Instructions for the task
A stretch of the entries below is to be set down exactly, running from the line with "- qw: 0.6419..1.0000" through the line with "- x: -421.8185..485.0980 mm", both included, and no other line.

Material provided
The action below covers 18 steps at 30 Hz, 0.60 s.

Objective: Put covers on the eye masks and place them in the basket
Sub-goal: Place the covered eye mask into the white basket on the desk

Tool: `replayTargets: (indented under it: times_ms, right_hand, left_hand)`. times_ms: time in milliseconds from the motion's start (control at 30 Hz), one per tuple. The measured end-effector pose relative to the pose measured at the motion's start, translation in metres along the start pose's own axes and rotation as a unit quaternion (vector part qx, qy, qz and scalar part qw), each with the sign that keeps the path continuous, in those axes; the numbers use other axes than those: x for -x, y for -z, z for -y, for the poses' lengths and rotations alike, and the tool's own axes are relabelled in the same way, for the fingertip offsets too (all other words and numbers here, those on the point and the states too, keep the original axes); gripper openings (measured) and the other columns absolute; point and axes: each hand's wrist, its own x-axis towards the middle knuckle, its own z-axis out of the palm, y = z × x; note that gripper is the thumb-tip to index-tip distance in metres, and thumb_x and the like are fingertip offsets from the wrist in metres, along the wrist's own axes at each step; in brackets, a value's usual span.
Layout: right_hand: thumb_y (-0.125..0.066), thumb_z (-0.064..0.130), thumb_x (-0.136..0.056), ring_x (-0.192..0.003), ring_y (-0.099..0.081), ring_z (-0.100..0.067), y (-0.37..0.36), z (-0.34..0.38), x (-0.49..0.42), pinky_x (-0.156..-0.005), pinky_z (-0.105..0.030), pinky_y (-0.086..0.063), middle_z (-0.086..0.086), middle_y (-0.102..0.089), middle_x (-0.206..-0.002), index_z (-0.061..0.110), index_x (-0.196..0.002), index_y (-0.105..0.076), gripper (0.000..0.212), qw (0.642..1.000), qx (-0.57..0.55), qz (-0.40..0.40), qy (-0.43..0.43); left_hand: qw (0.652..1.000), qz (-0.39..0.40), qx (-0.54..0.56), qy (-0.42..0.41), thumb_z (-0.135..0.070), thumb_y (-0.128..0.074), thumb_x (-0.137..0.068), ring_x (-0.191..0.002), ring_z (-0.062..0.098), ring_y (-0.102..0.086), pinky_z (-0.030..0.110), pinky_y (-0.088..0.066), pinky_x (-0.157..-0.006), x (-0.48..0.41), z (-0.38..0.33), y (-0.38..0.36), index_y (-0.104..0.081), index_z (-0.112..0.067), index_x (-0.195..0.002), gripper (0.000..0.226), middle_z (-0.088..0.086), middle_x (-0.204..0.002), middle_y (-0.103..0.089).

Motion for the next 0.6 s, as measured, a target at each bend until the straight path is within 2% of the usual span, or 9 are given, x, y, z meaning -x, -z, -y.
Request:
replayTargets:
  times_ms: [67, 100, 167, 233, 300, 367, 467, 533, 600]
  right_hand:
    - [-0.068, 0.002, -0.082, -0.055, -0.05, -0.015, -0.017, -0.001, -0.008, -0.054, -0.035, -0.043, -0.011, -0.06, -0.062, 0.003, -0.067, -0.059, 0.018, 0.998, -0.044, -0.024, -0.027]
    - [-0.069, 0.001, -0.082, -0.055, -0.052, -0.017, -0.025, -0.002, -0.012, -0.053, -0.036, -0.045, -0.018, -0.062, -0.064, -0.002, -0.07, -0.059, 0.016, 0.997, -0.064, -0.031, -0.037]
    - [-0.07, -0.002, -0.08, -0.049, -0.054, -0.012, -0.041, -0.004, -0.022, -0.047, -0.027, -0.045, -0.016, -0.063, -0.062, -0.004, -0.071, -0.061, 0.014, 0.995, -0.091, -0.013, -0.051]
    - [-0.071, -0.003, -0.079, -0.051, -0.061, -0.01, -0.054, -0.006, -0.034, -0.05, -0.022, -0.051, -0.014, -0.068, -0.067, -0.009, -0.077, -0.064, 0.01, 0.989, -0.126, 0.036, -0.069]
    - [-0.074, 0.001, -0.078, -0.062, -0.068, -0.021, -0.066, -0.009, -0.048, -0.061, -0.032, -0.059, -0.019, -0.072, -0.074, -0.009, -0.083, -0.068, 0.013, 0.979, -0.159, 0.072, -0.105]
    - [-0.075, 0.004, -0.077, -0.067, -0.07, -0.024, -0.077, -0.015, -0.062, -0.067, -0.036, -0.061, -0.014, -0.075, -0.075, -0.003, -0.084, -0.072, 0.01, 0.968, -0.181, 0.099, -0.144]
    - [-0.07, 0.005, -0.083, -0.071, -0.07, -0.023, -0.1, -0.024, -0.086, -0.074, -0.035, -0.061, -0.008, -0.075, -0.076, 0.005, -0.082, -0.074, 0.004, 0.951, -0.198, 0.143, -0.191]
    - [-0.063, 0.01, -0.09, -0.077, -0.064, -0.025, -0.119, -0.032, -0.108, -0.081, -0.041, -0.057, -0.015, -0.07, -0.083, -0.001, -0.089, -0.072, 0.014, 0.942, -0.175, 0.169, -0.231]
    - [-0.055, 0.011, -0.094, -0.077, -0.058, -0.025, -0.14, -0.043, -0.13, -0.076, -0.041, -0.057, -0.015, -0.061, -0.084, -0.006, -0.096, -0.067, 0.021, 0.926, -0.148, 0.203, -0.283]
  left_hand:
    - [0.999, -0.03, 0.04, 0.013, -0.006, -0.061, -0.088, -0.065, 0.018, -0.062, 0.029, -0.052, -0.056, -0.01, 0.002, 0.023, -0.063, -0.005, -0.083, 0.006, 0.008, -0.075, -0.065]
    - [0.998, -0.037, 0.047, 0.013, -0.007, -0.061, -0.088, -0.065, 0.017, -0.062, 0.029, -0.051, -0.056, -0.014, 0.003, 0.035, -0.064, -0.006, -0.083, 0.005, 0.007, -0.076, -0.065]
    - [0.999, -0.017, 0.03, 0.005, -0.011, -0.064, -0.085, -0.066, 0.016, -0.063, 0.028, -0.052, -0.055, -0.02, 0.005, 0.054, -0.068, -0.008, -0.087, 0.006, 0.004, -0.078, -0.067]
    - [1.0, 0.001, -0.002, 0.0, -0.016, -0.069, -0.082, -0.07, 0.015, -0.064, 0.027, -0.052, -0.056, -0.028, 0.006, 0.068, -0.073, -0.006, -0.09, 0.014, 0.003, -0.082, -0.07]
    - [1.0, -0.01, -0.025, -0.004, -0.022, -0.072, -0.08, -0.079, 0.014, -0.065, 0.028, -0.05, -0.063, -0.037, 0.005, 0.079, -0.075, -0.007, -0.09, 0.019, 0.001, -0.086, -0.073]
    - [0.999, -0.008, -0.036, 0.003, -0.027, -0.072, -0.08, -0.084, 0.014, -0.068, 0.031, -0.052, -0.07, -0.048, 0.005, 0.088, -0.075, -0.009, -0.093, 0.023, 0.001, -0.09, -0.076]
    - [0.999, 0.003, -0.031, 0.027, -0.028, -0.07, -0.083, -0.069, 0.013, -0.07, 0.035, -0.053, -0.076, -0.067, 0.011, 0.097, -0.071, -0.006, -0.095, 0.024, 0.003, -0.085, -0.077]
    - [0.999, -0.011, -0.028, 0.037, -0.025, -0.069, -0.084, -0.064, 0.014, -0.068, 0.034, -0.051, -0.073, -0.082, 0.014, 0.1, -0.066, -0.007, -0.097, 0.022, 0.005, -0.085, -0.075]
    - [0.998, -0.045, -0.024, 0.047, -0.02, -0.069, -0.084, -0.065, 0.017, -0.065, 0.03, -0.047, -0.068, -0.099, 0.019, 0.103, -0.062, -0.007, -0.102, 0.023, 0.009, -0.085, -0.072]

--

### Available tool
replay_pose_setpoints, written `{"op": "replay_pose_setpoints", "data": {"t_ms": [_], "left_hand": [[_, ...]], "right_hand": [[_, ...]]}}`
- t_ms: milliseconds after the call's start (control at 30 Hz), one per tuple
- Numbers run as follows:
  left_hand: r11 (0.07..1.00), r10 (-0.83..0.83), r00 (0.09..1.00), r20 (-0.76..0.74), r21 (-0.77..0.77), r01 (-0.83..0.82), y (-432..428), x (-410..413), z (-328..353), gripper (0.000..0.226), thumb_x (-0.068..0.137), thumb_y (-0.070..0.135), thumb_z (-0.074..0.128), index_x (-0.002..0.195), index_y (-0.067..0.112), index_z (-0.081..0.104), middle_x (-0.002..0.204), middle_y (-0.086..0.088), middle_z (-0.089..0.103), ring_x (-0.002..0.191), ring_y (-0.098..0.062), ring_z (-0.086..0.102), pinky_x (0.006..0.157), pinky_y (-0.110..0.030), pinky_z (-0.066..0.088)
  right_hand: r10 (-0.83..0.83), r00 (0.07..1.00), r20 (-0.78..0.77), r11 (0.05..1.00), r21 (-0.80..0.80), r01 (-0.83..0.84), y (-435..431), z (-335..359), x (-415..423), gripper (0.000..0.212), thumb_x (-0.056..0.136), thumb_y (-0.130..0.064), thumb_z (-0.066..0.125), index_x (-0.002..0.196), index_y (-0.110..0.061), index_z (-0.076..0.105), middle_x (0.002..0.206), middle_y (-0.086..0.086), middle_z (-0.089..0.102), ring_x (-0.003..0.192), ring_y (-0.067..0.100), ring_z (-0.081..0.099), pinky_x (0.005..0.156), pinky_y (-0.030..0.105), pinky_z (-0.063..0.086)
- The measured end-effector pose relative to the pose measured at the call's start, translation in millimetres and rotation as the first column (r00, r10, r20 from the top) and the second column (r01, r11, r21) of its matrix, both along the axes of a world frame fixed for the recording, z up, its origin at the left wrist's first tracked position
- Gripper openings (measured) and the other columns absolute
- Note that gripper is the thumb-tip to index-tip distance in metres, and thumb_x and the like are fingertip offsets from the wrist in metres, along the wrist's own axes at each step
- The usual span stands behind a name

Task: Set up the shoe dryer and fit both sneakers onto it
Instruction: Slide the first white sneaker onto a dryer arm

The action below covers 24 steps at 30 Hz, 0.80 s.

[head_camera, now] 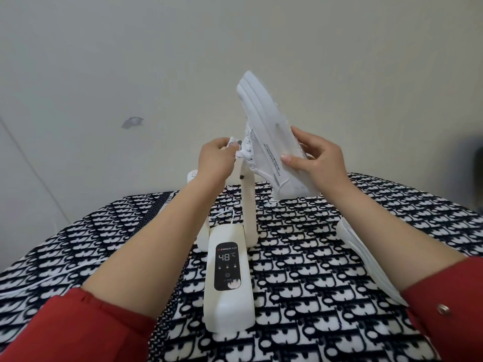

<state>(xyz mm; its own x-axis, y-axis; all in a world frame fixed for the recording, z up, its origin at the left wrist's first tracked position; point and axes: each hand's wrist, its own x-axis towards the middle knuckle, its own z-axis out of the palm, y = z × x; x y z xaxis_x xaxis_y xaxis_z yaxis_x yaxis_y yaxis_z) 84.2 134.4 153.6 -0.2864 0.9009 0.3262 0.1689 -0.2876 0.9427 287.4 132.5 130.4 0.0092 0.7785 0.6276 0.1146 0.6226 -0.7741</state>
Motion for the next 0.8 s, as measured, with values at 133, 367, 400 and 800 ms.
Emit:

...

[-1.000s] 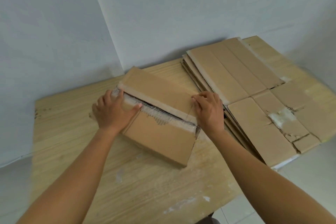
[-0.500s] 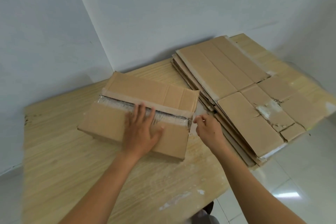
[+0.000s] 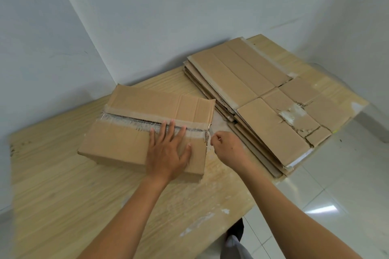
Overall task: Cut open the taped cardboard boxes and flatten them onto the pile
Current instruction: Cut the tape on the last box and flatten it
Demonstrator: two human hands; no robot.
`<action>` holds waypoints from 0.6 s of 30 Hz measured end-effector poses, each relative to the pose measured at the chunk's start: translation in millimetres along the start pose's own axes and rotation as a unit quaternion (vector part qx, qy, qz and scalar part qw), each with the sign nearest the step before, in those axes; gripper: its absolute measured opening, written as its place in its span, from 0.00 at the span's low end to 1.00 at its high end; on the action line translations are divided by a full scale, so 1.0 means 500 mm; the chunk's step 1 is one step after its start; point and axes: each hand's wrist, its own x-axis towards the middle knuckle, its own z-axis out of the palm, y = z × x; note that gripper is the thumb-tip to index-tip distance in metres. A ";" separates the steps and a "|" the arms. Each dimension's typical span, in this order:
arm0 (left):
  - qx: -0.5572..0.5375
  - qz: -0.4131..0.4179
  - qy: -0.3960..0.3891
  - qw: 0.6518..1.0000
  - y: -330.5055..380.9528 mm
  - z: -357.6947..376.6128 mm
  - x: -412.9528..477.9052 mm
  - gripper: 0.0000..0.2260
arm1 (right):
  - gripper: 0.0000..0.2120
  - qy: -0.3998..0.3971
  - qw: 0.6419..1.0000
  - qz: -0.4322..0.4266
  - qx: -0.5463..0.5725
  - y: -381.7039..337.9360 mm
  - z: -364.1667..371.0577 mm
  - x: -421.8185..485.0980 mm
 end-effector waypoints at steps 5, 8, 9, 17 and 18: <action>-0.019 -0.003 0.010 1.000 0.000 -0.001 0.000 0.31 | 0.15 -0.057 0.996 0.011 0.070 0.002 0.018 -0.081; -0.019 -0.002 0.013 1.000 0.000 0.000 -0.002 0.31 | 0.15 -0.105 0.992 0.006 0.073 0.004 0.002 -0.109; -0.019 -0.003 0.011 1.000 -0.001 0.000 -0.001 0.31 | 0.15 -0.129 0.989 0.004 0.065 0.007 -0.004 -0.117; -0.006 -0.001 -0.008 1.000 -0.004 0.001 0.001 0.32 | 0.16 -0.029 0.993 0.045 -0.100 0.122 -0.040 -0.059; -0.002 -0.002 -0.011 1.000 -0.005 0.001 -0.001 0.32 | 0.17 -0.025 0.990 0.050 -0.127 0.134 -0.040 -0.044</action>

Worked solution
  - qw: 0.6419..1.0000
  - qz: -0.4322..0.4266
  - qx: -0.5463..0.5725
  - y: -381.7039..337.9360 mm
  - z: -364.1667..371.0577 mm
  - x: -421.8185..485.0980 mm

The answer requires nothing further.